ISIS fighters have been using drones on the battlefield in Syria and Iraq, and counter-terrorism officials think it’s probably just a matter of time before they begin using that technology to drop dirty bombs or poison on Western cities, according to a new report published on Friday by McClatchy DC.
“I understand that an openly available drone, such as a quadcopter, which is able to hold a camera, can drop some dirty explosive device,” Friedrich Grommes, Germany’s top international terrorism official, told McClatchy on the sidelines of a national security forum. “Even if only a few people are affected, it serves completely the idea of terrorism.”
Grommes added that the payload would be “something which is poisonous. It could be a chemical or whatever is commercially available.”
Concerns about such tactics were amplified after Australian federal police said on Aug. 3 that they had disrupted an Islamic State plot to build an “improvised chemical dispersion device” that terrorists wanted to deploy in urban areas. They were planning to spread hydrogen sulfide, a poisonous gas.
The same kind of flying dirty bomb could be attached to a drone and used in Europe or North America, counter-terrorism officials said at the two-day Intelligence & National Security Summit 2017 in Washington.

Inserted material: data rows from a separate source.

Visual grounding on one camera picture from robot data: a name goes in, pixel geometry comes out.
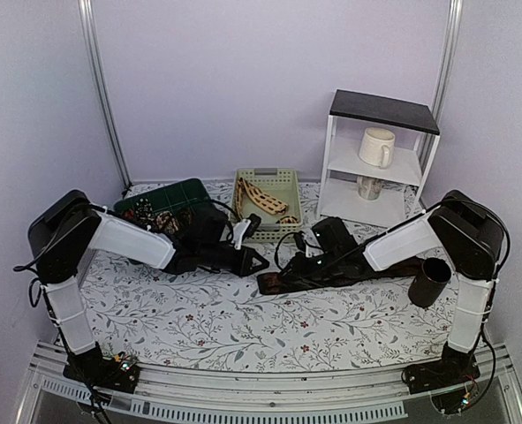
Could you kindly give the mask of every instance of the green basket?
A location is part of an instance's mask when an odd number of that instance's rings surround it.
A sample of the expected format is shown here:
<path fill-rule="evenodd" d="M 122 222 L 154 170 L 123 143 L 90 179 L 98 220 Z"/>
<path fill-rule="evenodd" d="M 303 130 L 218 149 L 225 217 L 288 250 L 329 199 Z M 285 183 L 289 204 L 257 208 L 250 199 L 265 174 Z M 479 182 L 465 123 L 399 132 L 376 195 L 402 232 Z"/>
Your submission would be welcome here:
<path fill-rule="evenodd" d="M 280 238 L 291 231 L 300 231 L 303 223 L 302 206 L 299 201 L 298 175 L 295 170 L 262 168 L 254 170 L 238 170 L 235 176 L 233 188 L 233 200 L 231 205 L 235 208 L 235 189 L 239 178 L 244 178 L 248 182 L 259 187 L 263 192 L 275 196 L 281 201 L 288 203 L 288 210 L 282 216 L 271 215 L 256 206 L 249 197 L 243 195 L 243 217 L 256 214 L 261 217 L 261 226 L 251 238 L 246 241 L 256 243 L 275 243 Z M 298 223 L 276 223 L 283 216 L 294 216 Z M 292 242 L 289 237 L 284 242 Z"/>
<path fill-rule="evenodd" d="M 211 203 L 202 203 L 203 201 L 209 200 L 206 187 L 204 187 L 199 179 L 190 178 L 185 181 L 180 181 L 179 183 L 167 185 L 118 201 L 113 205 L 113 210 L 119 214 L 123 214 L 126 210 L 135 209 L 135 203 L 137 203 L 139 199 L 147 199 L 150 202 L 154 216 L 166 210 L 172 214 L 176 214 L 180 209 L 188 206 L 190 206 L 194 213 L 198 209 L 214 208 L 214 205 Z"/>

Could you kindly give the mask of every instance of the robotic arm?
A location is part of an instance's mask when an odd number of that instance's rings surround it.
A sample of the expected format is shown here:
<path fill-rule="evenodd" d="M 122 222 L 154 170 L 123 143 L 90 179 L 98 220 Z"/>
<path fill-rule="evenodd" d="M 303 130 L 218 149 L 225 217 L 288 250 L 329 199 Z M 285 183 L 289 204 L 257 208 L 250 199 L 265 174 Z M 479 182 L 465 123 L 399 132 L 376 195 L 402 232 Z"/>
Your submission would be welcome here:
<path fill-rule="evenodd" d="M 415 255 L 443 248 L 459 285 L 449 339 L 440 360 L 405 370 L 411 393 L 435 390 L 465 382 L 468 375 L 480 375 L 473 352 L 490 312 L 505 232 L 496 215 L 458 191 L 449 192 L 422 215 L 361 245 L 340 219 L 327 218 L 313 227 L 323 253 L 312 256 L 296 238 L 303 252 L 280 273 L 258 276 L 260 292 L 277 294 L 385 276 L 415 276 L 421 272 L 423 261 Z"/>
<path fill-rule="evenodd" d="M 68 353 L 65 376 L 86 382 L 88 387 L 131 393 L 139 376 L 131 359 L 117 356 L 106 360 L 95 342 L 76 278 L 87 249 L 120 254 L 171 274 L 208 266 L 249 276 L 269 265 L 254 249 L 241 245 L 244 237 L 254 233 L 260 218 L 251 216 L 237 223 L 233 240 L 221 241 L 227 216 L 210 204 L 196 210 L 190 224 L 167 236 L 91 205 L 83 192 L 74 190 L 31 224 L 28 238 L 34 259 L 14 270 L 32 270 L 41 282 L 49 317 Z"/>

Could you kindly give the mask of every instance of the black cup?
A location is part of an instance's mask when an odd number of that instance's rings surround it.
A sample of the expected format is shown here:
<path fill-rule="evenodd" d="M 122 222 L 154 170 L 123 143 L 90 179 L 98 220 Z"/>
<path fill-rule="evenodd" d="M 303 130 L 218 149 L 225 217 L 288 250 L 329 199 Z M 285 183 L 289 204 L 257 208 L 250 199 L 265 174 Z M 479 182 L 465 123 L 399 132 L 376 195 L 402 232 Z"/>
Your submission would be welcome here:
<path fill-rule="evenodd" d="M 451 268 L 442 259 L 427 258 L 414 278 L 408 297 L 416 307 L 431 307 L 451 280 Z"/>

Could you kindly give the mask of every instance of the shelf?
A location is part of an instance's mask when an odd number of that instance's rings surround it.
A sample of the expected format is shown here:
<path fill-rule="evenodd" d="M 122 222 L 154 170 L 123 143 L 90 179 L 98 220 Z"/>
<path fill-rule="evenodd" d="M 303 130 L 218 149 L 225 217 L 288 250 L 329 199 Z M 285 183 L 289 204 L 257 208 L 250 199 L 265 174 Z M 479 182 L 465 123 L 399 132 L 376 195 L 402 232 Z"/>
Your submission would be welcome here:
<path fill-rule="evenodd" d="M 329 114 L 439 135 L 428 106 L 379 95 L 337 90 Z"/>
<path fill-rule="evenodd" d="M 394 148 L 392 163 L 386 169 L 369 165 L 359 158 L 360 140 L 334 137 L 329 153 L 328 170 L 338 170 L 348 174 L 385 179 L 410 186 L 418 186 L 421 168 L 418 155 L 407 148 Z"/>
<path fill-rule="evenodd" d="M 322 215 L 349 221 L 391 227 L 405 220 L 404 193 L 382 189 L 375 201 L 359 196 L 357 184 L 329 178 L 323 187 Z"/>

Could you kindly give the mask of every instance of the dark green tray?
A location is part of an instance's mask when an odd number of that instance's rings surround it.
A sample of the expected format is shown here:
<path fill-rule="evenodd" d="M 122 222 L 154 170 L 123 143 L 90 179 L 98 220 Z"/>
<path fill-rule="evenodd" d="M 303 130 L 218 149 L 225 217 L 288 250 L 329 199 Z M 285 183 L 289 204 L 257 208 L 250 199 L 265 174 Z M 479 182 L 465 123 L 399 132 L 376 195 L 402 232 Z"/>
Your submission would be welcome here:
<path fill-rule="evenodd" d="M 185 181 L 180 181 L 179 183 L 167 185 L 118 201 L 113 205 L 113 210 L 122 214 L 126 210 L 134 209 L 135 203 L 139 199 L 147 199 L 150 201 L 155 216 L 165 210 L 175 214 L 180 209 L 193 203 L 197 203 L 195 206 L 191 206 L 194 212 L 196 212 L 196 208 L 213 208 L 211 203 L 203 203 L 203 201 L 209 200 L 206 187 L 204 187 L 199 179 L 190 178 Z"/>

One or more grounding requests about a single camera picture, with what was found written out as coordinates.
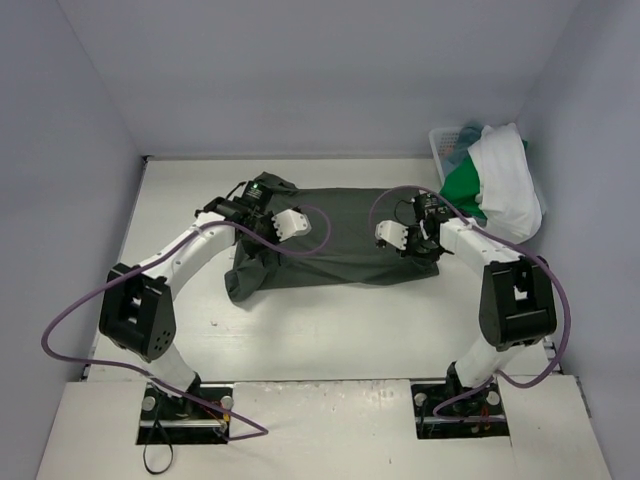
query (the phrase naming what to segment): white table surface
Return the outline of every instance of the white table surface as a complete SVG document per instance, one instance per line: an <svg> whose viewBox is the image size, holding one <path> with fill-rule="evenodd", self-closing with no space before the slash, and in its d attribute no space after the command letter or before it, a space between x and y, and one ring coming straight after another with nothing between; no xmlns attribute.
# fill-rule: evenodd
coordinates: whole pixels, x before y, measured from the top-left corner
<svg viewBox="0 0 640 480"><path fill-rule="evenodd" d="M176 446L161 478L610 479L573 377L500 388L510 437L418 440L406 380L236 384L234 410L271 433ZM143 394L138 381L68 384L38 480L148 479L135 445ZM247 431L231 427L232 435ZM166 447L149 450L153 468L166 465Z"/></svg>
<svg viewBox="0 0 640 480"><path fill-rule="evenodd" d="M262 171L300 188L440 187L430 159L151 161L122 260L147 258L190 224L196 208ZM439 262L439 276L425 280L256 292L241 305L224 288L231 265L230 254L215 257L175 304L176 345L205 381L443 377L479 335L480 279L451 256ZM137 361L102 336L94 355ZM506 370L535 375L546 363L538 345ZM105 367L92 367L88 377L130 378L136 374Z"/></svg>

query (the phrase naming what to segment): black cable
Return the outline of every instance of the black cable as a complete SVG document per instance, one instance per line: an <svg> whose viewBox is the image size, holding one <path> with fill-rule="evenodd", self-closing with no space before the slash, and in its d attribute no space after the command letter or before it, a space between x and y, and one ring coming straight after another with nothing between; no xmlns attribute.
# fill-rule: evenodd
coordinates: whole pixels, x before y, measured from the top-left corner
<svg viewBox="0 0 640 480"><path fill-rule="evenodd" d="M424 439L424 416L427 413L427 400L422 403L422 408L420 409L420 438Z"/></svg>
<svg viewBox="0 0 640 480"><path fill-rule="evenodd" d="M242 187L243 185L246 185L246 183L247 183L247 182L240 182L238 185L236 185L236 186L233 188L233 190L231 190L229 193L227 193L227 196L226 196L226 197L224 197L224 198L226 198L227 200L229 200L229 198L231 197L231 195L233 195L237 189L239 189L239 188L240 188L240 187Z"/></svg>
<svg viewBox="0 0 640 480"><path fill-rule="evenodd" d="M150 475L162 475L167 470L169 470L169 468L171 468L171 465L173 464L173 445L171 444L171 439L169 438L167 431L164 429L164 427L162 426L159 420L160 411L162 410L162 401L164 398L163 398L162 392L158 392L158 393L159 395L156 396L156 398L158 399L158 404L156 405L156 416L153 419L153 425L151 426L151 430L149 431L149 436L147 437L147 440L144 443L144 450L142 451L142 462L144 463L145 470ZM169 450L171 451L171 458L169 459L169 464L162 470L151 470L151 468L149 468L149 464L147 463L147 447L149 446L149 442L151 442L151 439L153 438L153 434L156 431L160 432L160 436L162 437L164 444L167 447L169 447Z"/></svg>
<svg viewBox="0 0 640 480"><path fill-rule="evenodd" d="M407 201L407 200L398 200L398 202L396 203L396 206L393 208L393 218L396 219L396 222L401 223L402 225L404 225L405 227L410 227L412 224L407 225L406 223L404 223L402 220L400 220L398 218L398 206L401 203L406 203L407 205L411 205L411 202Z"/></svg>

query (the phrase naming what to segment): black mounting bracket
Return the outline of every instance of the black mounting bracket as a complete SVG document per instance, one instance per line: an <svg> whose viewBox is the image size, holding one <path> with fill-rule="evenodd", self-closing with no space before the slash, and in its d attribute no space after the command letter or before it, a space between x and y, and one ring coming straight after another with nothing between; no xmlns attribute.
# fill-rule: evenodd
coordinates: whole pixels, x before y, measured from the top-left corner
<svg viewBox="0 0 640 480"><path fill-rule="evenodd" d="M119 263L111 269L107 281L133 269ZM136 275L105 291L102 302L100 333L146 362L160 357L176 335L171 288L164 280Z"/></svg>
<svg viewBox="0 0 640 480"><path fill-rule="evenodd" d="M526 296L517 298L516 290ZM498 351L539 342L557 327L551 280L526 258L486 265L479 317L482 335Z"/></svg>
<svg viewBox="0 0 640 480"><path fill-rule="evenodd" d="M203 212L214 212L230 222L250 229L265 240L278 244L280 241L271 221L273 212L266 211L271 197L272 190L260 182L250 181L240 197L234 197L233 200L215 198L202 210L196 210L196 217ZM251 258L265 249L264 245L240 231L236 231L236 241L242 244L242 249Z"/></svg>
<svg viewBox="0 0 640 480"><path fill-rule="evenodd" d="M440 245L440 225L454 215L431 193L413 197L412 204L416 224L407 229L407 246L401 255L435 263L443 253L451 253Z"/></svg>

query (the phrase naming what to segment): plastic bin
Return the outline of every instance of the plastic bin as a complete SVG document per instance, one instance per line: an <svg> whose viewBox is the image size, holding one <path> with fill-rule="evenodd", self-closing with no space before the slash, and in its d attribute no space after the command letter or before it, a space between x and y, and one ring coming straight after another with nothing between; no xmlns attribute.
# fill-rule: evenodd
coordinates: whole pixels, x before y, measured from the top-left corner
<svg viewBox="0 0 640 480"><path fill-rule="evenodd" d="M442 185L444 185L442 161L447 158L447 155L449 155L449 153L451 153L451 151L453 151L453 148L456 146L458 136L460 135L460 130L462 130L462 127L443 127L434 128L429 132L429 144L431 145L433 159L436 162L436 169L438 170L438 176L440 177ZM545 213L547 213L547 202L545 202L544 197L540 192L540 188L538 187L538 182L536 182L533 174L531 174L531 180L533 182L533 189L536 192L536 196L538 197L538 202L540 203L540 210L544 215Z"/></svg>
<svg viewBox="0 0 640 480"><path fill-rule="evenodd" d="M462 127L445 127L434 128L429 132L429 144L431 145L433 158L436 161L440 182L442 182L443 185L444 172L442 171L442 161L447 158L447 155L449 155L449 153L453 151L453 147L456 146L460 130L462 130Z"/></svg>

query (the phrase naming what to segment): white cloth
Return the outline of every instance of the white cloth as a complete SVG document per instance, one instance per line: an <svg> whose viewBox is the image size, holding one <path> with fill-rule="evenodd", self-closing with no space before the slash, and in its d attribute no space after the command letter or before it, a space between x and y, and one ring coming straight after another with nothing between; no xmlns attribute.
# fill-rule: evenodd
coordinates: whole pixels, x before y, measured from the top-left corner
<svg viewBox="0 0 640 480"><path fill-rule="evenodd" d="M485 230L514 243L533 237L542 211L515 123L485 127L469 155L480 178L476 202L487 216Z"/></svg>

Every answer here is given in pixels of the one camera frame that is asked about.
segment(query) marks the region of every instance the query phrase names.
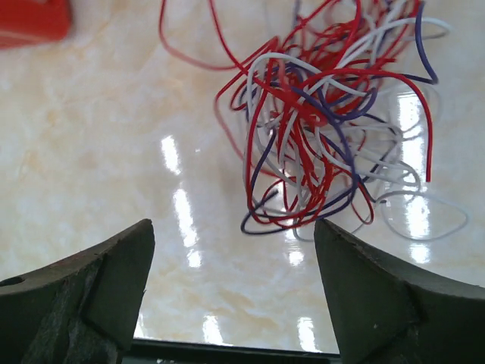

“That technology hasn’t quite crossed the Atlantic. It actually hasn’t left the battlefield,” said Chris Rousseau, director of Canada’s Integrated Terrorism Assessment Centre based in Ottawa. “The question is at what point somebody’s going to get the idea to use that here.”
Extremists may not have the know-how to manufacture deadly nerve or chemical agents, so they will instead choose simpler chemical components and combine them with an explosive, Grommes said, noting, “They will refrain from developing the complex chemical or biological attacks because they want to have the sudden spectacular blast.”
Addressing other facets of the war on terrorism, counter-terrorism officials warned that nations must not get complacent about a possible strengthening of Al Qaeda, which has been overshadowed by ISIS. The two terrorist factions are bitter enemies.
Just a few months ago, in May, Sheikh Hamza bin Laden, son of the deceased Al Qaeda leader Osama bin Laden, called for the group’s followers to embrace the kinds of “lone wolf attacks” used by ISIS, in which jihadists execute terror operations acting largely on their own and without direction.
Experts said the latest crop of terror attacks in Europe were largely carried out by men afflicted by anger more than they were driven by religious fanaticism.
Khalid Masood, the 52-year-old Briton who plowed a car into pedestrians on London’s Westminster Bridge on March 22, killing five people and injuring 50, left behind writings with “almost no real ideological content,” pointed out Paddy McGuinness, Britain’s deputy national security adviser for intelligence, security and resilience.
“They are looking for something and they stick a sticker on it and they find their justification,” McGuinness explained. “Their grip on their religion is so superficial as to be less than what you’d get by watching a television documentary.”
Rousseau agreed, calling such religious ideology an “excuse,” adding that there’s little difference between the anger of white supremacists and Islamic radicals.
Radical Islamic content on the internet has caused a sort of echo chamber for radicals.
“People can radicalize very, very quickly,” McGuinness warned. Just as some countries ban pedophiles from putting content online, he said Western countries need to fight the presence of extremists online and “not allow them to be there.”